- WHAT TO WORK ON
Show each line from the listing that includes the word "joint".
····················
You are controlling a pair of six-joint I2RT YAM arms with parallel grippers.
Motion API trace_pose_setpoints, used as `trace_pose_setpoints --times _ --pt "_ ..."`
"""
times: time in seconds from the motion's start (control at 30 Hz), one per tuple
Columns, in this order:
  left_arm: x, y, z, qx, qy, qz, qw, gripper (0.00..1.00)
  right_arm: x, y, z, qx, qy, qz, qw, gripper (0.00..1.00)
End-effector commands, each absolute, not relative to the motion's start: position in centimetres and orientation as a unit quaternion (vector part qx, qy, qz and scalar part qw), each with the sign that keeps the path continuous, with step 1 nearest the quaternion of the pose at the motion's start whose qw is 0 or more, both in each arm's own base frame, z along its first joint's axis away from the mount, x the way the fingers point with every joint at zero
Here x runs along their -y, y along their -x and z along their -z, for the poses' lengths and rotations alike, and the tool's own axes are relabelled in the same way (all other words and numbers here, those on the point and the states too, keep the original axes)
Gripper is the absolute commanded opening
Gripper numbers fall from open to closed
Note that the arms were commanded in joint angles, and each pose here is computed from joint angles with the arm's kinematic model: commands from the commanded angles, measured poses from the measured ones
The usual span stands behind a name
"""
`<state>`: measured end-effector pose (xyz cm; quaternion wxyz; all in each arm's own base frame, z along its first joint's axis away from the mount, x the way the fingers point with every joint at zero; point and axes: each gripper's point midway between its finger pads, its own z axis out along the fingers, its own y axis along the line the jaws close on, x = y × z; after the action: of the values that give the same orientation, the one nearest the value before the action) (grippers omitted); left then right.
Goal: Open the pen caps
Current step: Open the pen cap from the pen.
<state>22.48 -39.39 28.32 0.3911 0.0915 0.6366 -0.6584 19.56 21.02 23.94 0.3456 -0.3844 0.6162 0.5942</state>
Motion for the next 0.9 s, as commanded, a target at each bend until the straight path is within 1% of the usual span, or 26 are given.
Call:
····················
- SOLUTION
You are controlling a pair of six-joint I2RT YAM arms with parallel grippers.
End-effector commands, each absolute, not relative to the motion's start: position in centimetres and orientation as a unit quaternion (vector part qx, qy, qz and scalar part qw), each with the sign that keeps the path continuous, with step 1 nearest the quaternion of the pose at the motion's start whose qw is 0 or more, both in each arm's own base frame, z along its first joint's axis away from the mount, x the way the fingers point with every joint at zero
Note that the arms were commanded in joint angles, and each pose here is computed from joint angles with the arm's kinematic model: commands from the commanded angles, measured poses from the measured ones
`<state>`: measured end-effector pose (xyz cm; quaternion wxyz; all in each arm's own base frame, z along its first joint's axis away from the mount, x the way the fingers point with every joint at zero; point and axes: each gripper's point midway between its finger pads, its own z axis out along the fingers, its own y axis along the line the jaws close on, x = y × z; after the action: of the values that give the same orientation, the one nearest the value before the action) (grippers omitted); left then right.

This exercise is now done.